Druin Burch

Junior doctors are striking for the wrong reason

(Photo: Getty)

Oh God, another junior doctor strike. That seems to be the feeling of the country and of the junior doctors I’ve spoken to. Certainly it’s the feeling of the consultants, like myself, who will be covering for them.

Why the BMA has called another strike is clear. They haven’t got what they wanted, and their current mandate expires in early January. What is less clear is whether they should be striking at all. During the last strikes I wrote that the majority of juniors weren’t striking chiefly for a pay rise, but because their jobs and prospects of career progression are being allocated to foreign doctors who, data shows, perform worse on average. 

The usual voices blame the poor performance of foreign doctors on systemic racism, but the real moral failing is holding foreigners to lower standards. That we have started giving them the apprenticeships of domestic graduates is insane

That there seems no serious interest in solving this problem is hard to explain, just as it’s hard to explain why militants (who really are striking for another massive pay rise) are in charge at the BMA. But explanations are needed, because these phenomena are not unique to medicine. Our country seems unable to run anything competently, and persistently hobbles us with self-defeating laws and regulations, then declares it can’t possibly do anything about them. These days militants and fools seem to rise to the top everywhere, from the BMA to the Oxford union to the cabinet.

Why do lunatics of one idea, or egotists with the moral and cultural depth of spilt milk, do so well? They didn’t always use to. I recently watched an old episode of Parkinson in which Kenneth Williams argued with Jimmy Reid about whether unions should strike. The level of debate, and the level of interest even from the audience, was remarkable. It was a reminder that fools have also taken over the BBC, and that the licence fee should be scrapped not chiefly for bias but for abandoning the public service of intelligent broadcasting. I disagreed strongly with a lot of Jimmy Reid’s opinions, but of his grown-up thoughtfulness there was no doubt.

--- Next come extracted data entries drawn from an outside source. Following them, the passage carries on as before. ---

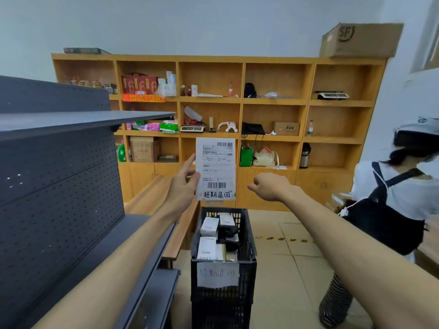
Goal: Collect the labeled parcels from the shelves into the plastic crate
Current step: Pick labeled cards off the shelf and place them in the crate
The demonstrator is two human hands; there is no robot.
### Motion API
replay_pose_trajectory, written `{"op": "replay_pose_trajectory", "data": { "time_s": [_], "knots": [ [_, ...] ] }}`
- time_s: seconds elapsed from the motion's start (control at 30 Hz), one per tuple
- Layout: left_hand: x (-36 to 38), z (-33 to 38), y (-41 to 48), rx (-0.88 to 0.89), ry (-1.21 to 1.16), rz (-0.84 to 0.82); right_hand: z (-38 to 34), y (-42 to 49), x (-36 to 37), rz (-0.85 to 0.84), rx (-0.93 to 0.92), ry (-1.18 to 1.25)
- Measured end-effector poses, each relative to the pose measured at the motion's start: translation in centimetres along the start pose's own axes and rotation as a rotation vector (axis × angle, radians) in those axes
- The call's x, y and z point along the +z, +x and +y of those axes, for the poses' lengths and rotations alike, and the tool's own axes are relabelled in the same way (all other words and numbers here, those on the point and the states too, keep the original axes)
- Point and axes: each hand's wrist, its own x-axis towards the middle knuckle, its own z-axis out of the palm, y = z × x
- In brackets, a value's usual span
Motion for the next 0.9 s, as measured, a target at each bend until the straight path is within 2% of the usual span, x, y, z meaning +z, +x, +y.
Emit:
{"op": "replay_pose_trajectory", "data": {
  "time_s": [0.23, 0.6, 0.9],
  "knots": [
    [2.1, -5.5, 10.0, -0.020, -0.040, -0.042, 1.6, 9.4, 2.2, 0.031, 0.027, 0.014],
    [6.3, -18.3, 21.7, -0.094, 0.016, -0.080, 6.2, 23.9, 10.9, -0.051, 0.053, 0.051],
    [11.1, -25.7, 34.4, -0.197, 0.055, -0.097, 12.1, 38.6, 15.7, -0.108, 0.059, 0.114]
  ]
}}
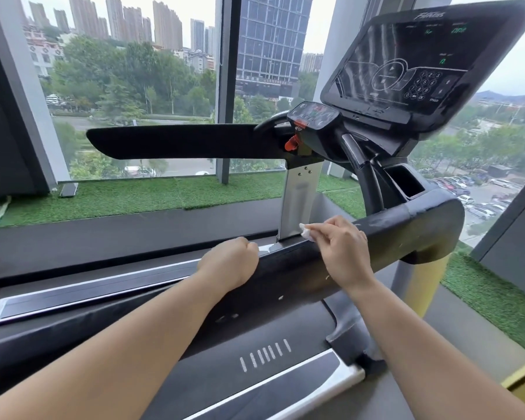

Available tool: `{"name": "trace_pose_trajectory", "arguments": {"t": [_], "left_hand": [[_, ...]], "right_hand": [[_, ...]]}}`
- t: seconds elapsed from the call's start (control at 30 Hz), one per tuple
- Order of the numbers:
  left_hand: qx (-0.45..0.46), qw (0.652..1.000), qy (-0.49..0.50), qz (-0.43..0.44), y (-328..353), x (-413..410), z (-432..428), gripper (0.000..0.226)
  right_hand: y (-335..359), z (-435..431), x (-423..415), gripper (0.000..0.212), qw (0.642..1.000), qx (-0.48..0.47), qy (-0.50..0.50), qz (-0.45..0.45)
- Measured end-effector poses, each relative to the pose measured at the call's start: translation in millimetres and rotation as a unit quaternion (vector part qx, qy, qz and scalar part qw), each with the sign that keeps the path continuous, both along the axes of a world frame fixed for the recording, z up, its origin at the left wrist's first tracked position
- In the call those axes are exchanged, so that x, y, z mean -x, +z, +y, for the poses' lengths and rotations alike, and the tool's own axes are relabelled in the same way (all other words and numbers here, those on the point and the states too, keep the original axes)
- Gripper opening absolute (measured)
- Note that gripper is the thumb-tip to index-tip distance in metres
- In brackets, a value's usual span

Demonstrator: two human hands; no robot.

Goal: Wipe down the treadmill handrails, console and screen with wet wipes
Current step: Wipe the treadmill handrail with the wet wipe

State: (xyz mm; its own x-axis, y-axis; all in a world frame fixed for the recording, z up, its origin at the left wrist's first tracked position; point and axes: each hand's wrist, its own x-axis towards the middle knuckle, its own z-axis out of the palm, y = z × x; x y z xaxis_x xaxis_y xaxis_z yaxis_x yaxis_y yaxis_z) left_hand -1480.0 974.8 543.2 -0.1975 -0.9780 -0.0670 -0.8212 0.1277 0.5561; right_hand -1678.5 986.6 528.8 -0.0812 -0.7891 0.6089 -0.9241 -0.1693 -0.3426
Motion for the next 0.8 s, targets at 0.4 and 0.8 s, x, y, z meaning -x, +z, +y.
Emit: {"name": "trace_pose_trajectory", "arguments": {"t": [0.4, 0.8], "left_hand": [[0.07, 0.997, -0.009, -0.005, -5.7, 41.3, 0.5, 0.038], [0.06, 0.998, -0.015, -0.028, 0.2, 40.1, 4.8, 0.036]], "right_hand": [[-25.5, -1.0, -6.2, 0.026, 0.993, 0.082, 0.069, 0.056], [-1.4, 0.5, 14.6, 0.017, 1.0, 0.03, 0.0, 0.0]]}}
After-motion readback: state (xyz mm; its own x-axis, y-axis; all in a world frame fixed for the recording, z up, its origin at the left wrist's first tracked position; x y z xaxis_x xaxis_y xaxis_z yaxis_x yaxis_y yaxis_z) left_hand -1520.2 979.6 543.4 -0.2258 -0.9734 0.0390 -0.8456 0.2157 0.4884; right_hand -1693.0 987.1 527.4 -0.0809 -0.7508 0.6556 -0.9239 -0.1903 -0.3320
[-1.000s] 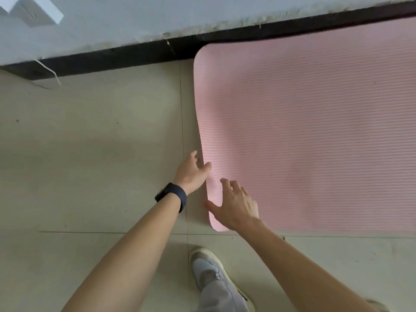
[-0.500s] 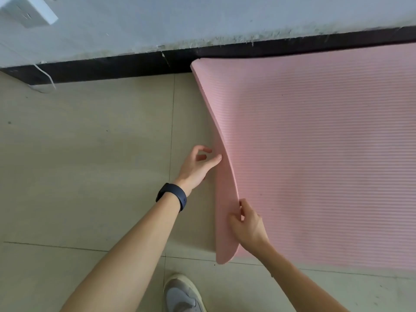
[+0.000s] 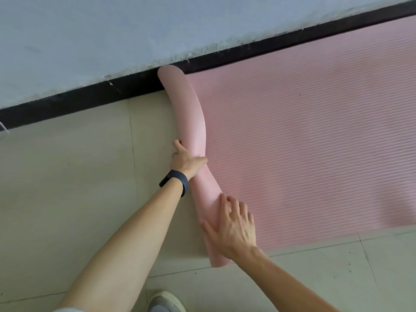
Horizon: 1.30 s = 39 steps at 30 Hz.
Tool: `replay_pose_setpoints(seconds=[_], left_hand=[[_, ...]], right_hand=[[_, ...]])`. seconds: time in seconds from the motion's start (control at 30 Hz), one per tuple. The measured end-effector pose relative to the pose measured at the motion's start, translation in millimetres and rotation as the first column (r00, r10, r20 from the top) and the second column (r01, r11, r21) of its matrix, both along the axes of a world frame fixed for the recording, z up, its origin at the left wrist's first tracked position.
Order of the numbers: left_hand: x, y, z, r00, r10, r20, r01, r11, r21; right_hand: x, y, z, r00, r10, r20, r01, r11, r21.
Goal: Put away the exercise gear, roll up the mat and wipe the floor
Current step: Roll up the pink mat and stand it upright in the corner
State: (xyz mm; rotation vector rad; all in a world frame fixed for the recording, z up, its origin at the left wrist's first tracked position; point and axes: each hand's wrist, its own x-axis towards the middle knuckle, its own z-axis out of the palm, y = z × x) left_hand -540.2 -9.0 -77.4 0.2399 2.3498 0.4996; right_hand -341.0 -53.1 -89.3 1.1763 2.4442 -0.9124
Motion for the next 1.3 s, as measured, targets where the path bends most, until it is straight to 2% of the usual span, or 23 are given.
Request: replay_pose_setpoints(seconds=[0.07,0.13,0.2,0.27,0.33,0.43,0.5,0.63,0.73,0.83,0.93,1.03,1.1,1.17,1.23,1.3], left_hand=[[4.4,2.2,-1.8,0.996,-0.043,-0.082,0.041,0.999,-0.026],[7.5,2.5,-5.7,0.984,-0.1,-0.145,0.092,0.994,-0.061],[9.3,1.7,-8.3,0.982,-0.117,-0.145,0.112,0.993,-0.041],[8.0,0.4,-7.0,0.999,-0.035,-0.03,0.037,0.996,0.081],[4.1,-3.2,-1.3,0.984,0.087,0.154,-0.121,0.967,0.226],[-3.3,-8.2,8.5,0.864,0.193,0.465,-0.36,0.883,0.301],[-0.7,-6.2,11.5,0.818,0.199,0.54,-0.418,0.851,0.319],[22.7,14.8,17.2,0.911,0.156,0.381,-0.305,0.878,0.37],[43.5,38.2,23.7,0.985,0.0,0.175,-0.052,0.956,0.288],[63.0,53.0,23.8,1.0,-0.021,0.017,0.019,0.991,0.134],[71.3,59.2,13.7,0.997,-0.043,-0.057,0.047,0.997,0.06],[75.0,65.2,13.4,0.993,-0.101,-0.056,0.103,0.994,0.028],[74.1,64.6,15.5,0.996,-0.092,-0.015,0.093,0.994,0.066],[65.8,60.0,14.9,0.997,0.009,0.076,-0.025,0.977,0.213],[56.4,54.4,13.3,0.966,0.106,0.237,-0.187,0.917,0.352],[55.3,51.0,13.6,0.911,0.133,0.39,-0.287,0.883,0.371]], right_hand=[[-2.3,-8.4,-4.1,0.998,-0.045,0.052,0.049,0.996,-0.079],[-5.1,-18.7,-10.2,0.995,-0.084,0.047,0.086,0.995,-0.046],[-7.2,-23.9,-11.9,0.991,-0.132,0.02,0.133,0.991,-0.031],[-6.9,-21.6,-6.5,0.975,-0.22,-0.015,0.214,0.961,-0.178],[-1.1,-13.7,-0.2,0.947,-0.316,-0.066,0.284,0.912,-0.297],[14.9,7.0,6.6,0.907,-0.401,-0.128,0.33,0.865,-0.377],[25.8,21.2,11.4,0.898,-0.41,-0.161,0.314,0.853,-0.417],[49.5,29.9,19.5,0.89,-0.442,-0.108,0.334,0.796,-0.504],[64.9,25.6,18.0,0.908,-0.418,-0.037,0.356,0.813,-0.46],[71.4,25.4,17.3,0.927,-0.374,-0.026,0.359,0.906,-0.223],[66.2,18.3,20.0,0.968,-0.238,-0.078,0.24,0.971,0.016],[57.5,8.6,16.6,0.965,-0.257,-0.053,0.257,0.966,-0.007],[57.6,13.5,15.4,0.941,-0.32,-0.111,0.313,0.947,-0.072],[63.9,30.3,16.3,0.905,-0.393,-0.164,0.356,0.909,-0.215],[75.8,51.3,15.5,0.891,-0.418,-0.178,0.364,0.891,-0.271],[90.3,70.9,12.6,0.879,-0.443,-0.177,0.379,0.874,-0.303]])
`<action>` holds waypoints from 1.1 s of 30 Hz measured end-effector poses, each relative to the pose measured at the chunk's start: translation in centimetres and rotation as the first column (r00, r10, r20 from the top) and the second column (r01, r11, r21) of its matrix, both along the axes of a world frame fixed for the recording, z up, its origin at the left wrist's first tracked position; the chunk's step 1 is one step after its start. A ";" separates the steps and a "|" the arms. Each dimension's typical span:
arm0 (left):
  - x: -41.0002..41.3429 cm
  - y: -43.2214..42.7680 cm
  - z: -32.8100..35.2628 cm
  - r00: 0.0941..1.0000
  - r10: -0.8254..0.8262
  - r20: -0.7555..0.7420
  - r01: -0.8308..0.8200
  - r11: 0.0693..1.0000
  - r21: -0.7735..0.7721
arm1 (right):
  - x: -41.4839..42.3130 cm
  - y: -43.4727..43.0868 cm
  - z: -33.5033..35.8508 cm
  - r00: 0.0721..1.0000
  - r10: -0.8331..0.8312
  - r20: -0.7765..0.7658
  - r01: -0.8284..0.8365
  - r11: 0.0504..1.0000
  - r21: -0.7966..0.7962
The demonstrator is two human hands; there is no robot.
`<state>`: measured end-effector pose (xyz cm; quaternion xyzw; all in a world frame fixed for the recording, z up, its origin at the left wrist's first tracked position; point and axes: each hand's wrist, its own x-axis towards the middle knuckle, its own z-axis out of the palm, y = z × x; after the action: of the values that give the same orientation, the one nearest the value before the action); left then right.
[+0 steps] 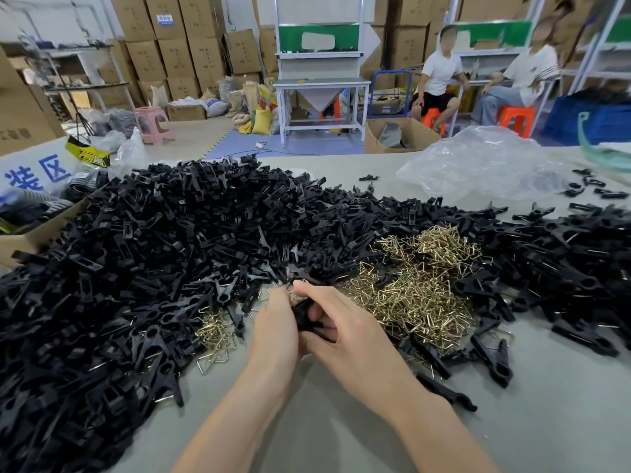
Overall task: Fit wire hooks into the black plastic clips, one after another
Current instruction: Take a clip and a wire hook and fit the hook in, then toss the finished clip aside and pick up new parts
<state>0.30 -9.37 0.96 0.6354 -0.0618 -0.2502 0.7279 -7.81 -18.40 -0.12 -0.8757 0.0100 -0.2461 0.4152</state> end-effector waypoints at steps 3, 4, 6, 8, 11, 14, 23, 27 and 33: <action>-0.3 0.0 0.1 1.000 0.001 0.026 -0.001 1.000 0.015 | 0.0 -0.1 0.2 1.000 -0.005 0.020 0.005 0.999 -0.035; -0.3 0.1 0.4 0.999 0.003 0.047 -0.003 1.000 0.005 | -0.1 -0.1 0.2 0.999 -0.016 0.038 0.018 0.998 -0.066; -0.5 -0.1 0.8 0.999 -0.029 0.030 0.031 0.998 -0.053 | -0.1 -0.2 0.3 0.996 -0.037 0.077 0.047 0.990 -0.134; -0.8 -0.2 1.2 0.996 -0.081 -0.028 0.078 0.993 -0.090 | -0.1 -0.3 0.3 0.993 -0.064 0.097 0.079 0.983 -0.163; -0.8 -0.1 1.4 0.989 -0.132 -0.060 0.123 0.983 -0.136 | -0.2 -0.6 0.3 0.984 -0.131 0.117 0.149 0.975 -0.166; -0.5 -0.1 1.5 0.990 -0.140 0.026 0.142 0.982 -0.122 | -0.5 -0.9 0.8 0.965 -0.216 0.148 0.209 0.976 0.056; -0.5 0.5 -0.2 0.966 0.021 0.257 -0.010 0.999 -0.043 | -5.2 -15.4 12.3 0.721 -0.606 0.335 -0.291 0.174 0.941; 0.7 1.2 -0.8 0.760 0.031 0.649 -0.225 0.949 0.219 | -5.0 -14.9 11.7 0.808 -0.505 0.304 -0.289 0.110 0.951; 3.3 2.3 -2.3 0.505 -0.319 0.802 -0.586 0.555 0.590 | -0.8 -5.4 5.4 0.950 -0.265 0.168 -0.097 0.259 0.961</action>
<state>3.65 -7.05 -1.36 0.9311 -0.2276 0.1647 0.2326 -8.59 -23.83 5.24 -0.3936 0.1421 -0.3389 0.8427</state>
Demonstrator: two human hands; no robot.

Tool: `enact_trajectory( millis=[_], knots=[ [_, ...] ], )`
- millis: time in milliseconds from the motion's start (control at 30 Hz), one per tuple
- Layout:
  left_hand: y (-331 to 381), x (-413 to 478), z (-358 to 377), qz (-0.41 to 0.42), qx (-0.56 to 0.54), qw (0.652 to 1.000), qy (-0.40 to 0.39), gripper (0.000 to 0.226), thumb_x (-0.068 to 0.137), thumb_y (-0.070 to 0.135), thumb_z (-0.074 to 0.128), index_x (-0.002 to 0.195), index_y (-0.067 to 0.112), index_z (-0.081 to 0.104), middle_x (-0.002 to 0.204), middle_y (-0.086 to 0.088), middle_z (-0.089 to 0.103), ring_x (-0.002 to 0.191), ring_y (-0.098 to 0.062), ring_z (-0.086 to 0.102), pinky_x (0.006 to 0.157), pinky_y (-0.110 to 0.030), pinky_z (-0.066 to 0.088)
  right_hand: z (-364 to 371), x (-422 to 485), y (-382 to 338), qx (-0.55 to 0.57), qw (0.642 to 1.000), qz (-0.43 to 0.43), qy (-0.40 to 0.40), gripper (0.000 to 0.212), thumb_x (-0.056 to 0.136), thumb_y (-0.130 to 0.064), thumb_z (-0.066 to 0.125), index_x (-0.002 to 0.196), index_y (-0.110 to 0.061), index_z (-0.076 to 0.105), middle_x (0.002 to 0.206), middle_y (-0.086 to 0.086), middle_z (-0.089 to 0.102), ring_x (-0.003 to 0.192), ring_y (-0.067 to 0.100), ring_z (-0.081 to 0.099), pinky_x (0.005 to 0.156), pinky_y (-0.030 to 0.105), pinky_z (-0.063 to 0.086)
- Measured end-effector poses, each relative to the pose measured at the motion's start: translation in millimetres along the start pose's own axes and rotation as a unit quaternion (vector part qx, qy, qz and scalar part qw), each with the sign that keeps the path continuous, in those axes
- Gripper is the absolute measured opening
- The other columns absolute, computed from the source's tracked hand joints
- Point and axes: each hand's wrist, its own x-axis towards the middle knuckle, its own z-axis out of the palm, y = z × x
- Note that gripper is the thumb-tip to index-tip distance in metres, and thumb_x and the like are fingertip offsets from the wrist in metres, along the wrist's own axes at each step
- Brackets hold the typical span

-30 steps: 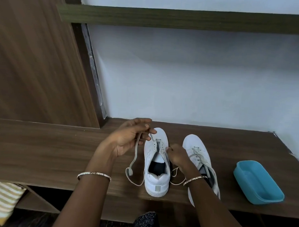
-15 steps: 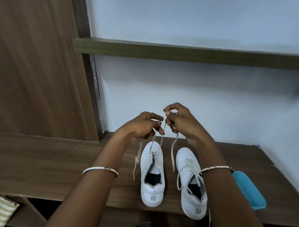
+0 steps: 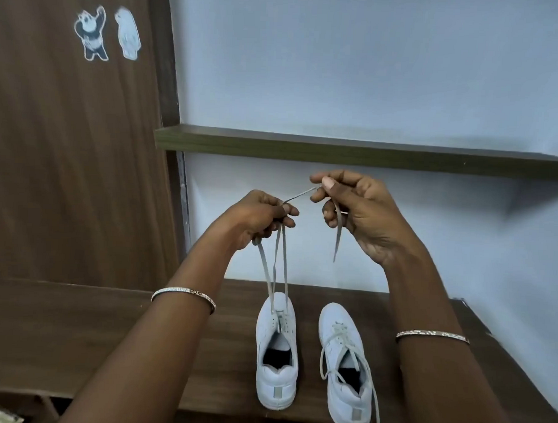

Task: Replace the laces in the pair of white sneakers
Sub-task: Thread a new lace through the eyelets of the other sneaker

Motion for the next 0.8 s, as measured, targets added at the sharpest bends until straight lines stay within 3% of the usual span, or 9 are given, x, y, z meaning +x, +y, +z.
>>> enact_trajectory(
  millis=[133, 233, 300, 467, 567, 633, 700, 800],
  knots=[
    [-3.1, -1.4, 2.3, -0.026, -0.027, 0.998, 0.044, 0.022, 0.101, 0.012, 0.051, 0.098, 0.004, 0.072, 0.079, -0.006, 0.074, 0.049, -0.009, 0.040, 0.042, -0.019, 0.027, -0.7, -9.4, -24.2, 0.080, 0.995, -0.057, -0.033, 0.023, 0.100, -0.006, 0.051, 0.118, -0.001, 0.065, 0.108, 0.018, 0.073, 0.087, 0.024, 0.072, 0.075, 0.027, 0.057],
    [-1.9, -3.3, 3.1, -0.043, -0.062, 0.996, 0.046, 0.021, 0.101, 0.009, 0.052, 0.100, 0.000, 0.070, 0.082, -0.010, 0.074, 0.049, -0.008, 0.042, 0.040, -0.017, 0.032, 1.0, -11.2, -38.1, 0.145, 0.984, -0.091, -0.041, 0.028, 0.099, 0.002, 0.047, 0.122, 0.001, 0.063, 0.118, 0.019, 0.070, 0.110, 0.031, 0.068, 0.088, 0.033, 0.057],
    [0.9, -6.3, 2.8, -0.049, -0.072, 0.995, 0.048, 0.020, 0.101, 0.009, 0.052, 0.100, 0.000, 0.070, 0.083, -0.010, 0.074, 0.050, -0.008, 0.042, 0.040, -0.017, 0.033, 2.9, -11.4, -43.8, 0.149, 0.981, -0.118, -0.025, 0.029, 0.096, 0.006, 0.052, 0.122, 0.002, 0.063, 0.119, 0.020, 0.069, 0.115, 0.033, 0.066, 0.093, 0.035, 0.056],
    [8.1, -15.6, 0.7, -0.076, -0.120, 0.988, 0.052, 0.016, 0.100, 0.003, 0.046, 0.103, -0.001, 0.062, 0.086, -0.014, 0.072, 0.052, -0.011, 0.041, 0.042, -0.019, 0.034, 5.2, -14.1, -32.2, -0.065, 0.981, -0.143, 0.113, 0.011, 0.085, -0.013, 0.076, 0.093, -0.005, 0.076, 0.085, 0.009, 0.077, 0.082, 0.021, 0.074, 0.075, 0.032, 0.058],
    [14.2, -21.6, -1.5, -0.076, -0.213, 0.974, 0.028, 0.019, 0.101, 0.000, 0.039, 0.099, 0.004, 0.057, 0.090, -0.017, 0.068, 0.053, -0.011, 0.043, 0.043, -0.019, 0.035, 4.5, -17.2, -11.5, -0.175, 0.973, -0.098, 0.115, 0.019, 0.090, -0.033, 0.071, 0.085, -0.016, 0.079, 0.087, -0.006, 0.075, 0.089, 0.015, 0.070, 0.087, 0.037, 0.056],
    [21.0, -25.2, -2.6, -0.071, -0.277, 0.958, 0.015, 0.026, 0.102, -0.002, 0.033, 0.108, 0.000, 0.058, 0.088, -0.018, 0.066, 0.055, -0.010, 0.050, 0.043, -0.016, 0.042, 10.0, -20.9, -2.5, -0.106, 0.990, -0.056, 0.076, 0.018, 0.095, -0.023, 0.066, 0.089, -0.010, 0.076, 0.091, 0.005, 0.075, 0.086, 0.025, 0.071, 0.089, 0.042, 0.058],
    [30.6, -29.9, -4.1, -0.060, -0.347, 0.936, -0.008, 0.031, 0.104, -0.003, 0.030, 0.114, -0.005, 0.059, 0.087, -0.018, 0.065, 0.059, -0.011, 0.061, 0.049, -0.015, 0.051, 20.0, -26.5, 1.3, -0.054, 0.998, -0.028, 0.035, 0.014, 0.098, -0.008, 0.059, 0.097, -0.005, 0.072, 0.090, 0.014, 0.072, 0.068, 0.023, 0.066, 0.073, 0.035, 0.060],
    [40.9, -35.4, -6.1, -0.063, -0.460, 0.884, -0.052, 0.030, 0.104, -0.002, 0.030, 0.105, -0.010, 0.059, 0.094, -0.023, 0.064, 0.078, -0.022, 0.070, 0.073, -0.025, 0.060, 31.4, -31.8, 15.6, -0.134, 0.990, -0.027, 0.023, 0.018, 0.099, -0.005, 0.055, 0.104, -0.013, 0.070, 0.087, 0.006, 0.075, 0.058, 0.016, 0.055, 0.062, 0.028, 0.050]
  ],
)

Junior doctors demanding unaffordable and rapid pay rises right now are not being serious. Those demanding that the government doesn’t give their training posts to overseas graduates are. Many foreign doctors are superb but overall they perform worse, with objective evidence found in the statistics of GMC sanctions and test performance. This is despite the fact that, if you look at the exam most take in order to work in the UK, the top 10 per cent go on to perform at a level indistinguishable from domestic graduates. Why we admit the others deserves far more attention. The usual voices blame the poor performance of foreign doctors on systemic racism, but the real moral failing is holding foreigners to lower standards. That we have started giving them the apprenticeships of domestic graduates is insane.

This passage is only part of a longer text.